Una riflessione ulteriore sarà infine dedicata alle incidenze del rischio da contagio del Covid-19 nella rideterminazione dei rischi aziendali ed alle conseguenze in tema di responsabilità degli enti e  sugli eventuali interventi da apportare ai “modelli di organizzazione e di gestione” ex art. 6 d.lgs. n. 231/2001 (“Modelli 231”) e sul perimetro dell’azione dell’organismo di vigilanza (“OdV”) ed agli ultimi importanti arresti giurisprudenziali in materia, quale quello in tema di applicabilità della normativa in esame agli enti e società di diritto straniero (Cass. Pen. sez.

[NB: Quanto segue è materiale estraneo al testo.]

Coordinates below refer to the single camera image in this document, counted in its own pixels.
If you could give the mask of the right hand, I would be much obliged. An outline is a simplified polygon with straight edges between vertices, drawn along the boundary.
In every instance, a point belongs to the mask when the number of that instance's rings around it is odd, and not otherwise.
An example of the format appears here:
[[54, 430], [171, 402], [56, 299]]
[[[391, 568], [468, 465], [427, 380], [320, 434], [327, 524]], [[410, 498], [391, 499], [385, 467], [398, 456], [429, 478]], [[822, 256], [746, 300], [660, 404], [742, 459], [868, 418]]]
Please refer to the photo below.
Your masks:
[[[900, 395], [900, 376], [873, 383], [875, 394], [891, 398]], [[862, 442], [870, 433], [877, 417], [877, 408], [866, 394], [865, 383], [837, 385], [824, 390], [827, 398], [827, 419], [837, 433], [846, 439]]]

VI; n. 11626 del 7.4.20).

 

Caratteristiche del corso:

 

Area: penale

Organizzazione: Scuola Superiore della Magistratura, in collaborazione con l’Università di Roma La Sapienza (Dipartimento di economia); durata: quattro sessioni (due giorni e mezzo); metodologia: mista (relazioni frontali, dibattito ed eventuale tavola rotonda); numero complessivo dei partecipanti: novanta; composizione della platea: ottantacinque magistrati ordinari con funzioni penali e cinque avvocati.

Eventuali incompatibilità: nessuna.

Sede e data del corso: Università di Roma La Sapienza, 22 settembre 2021 (apertura lavori ore 15.00) – 24 settembre 2021 (chiusura lavori ore 13.00).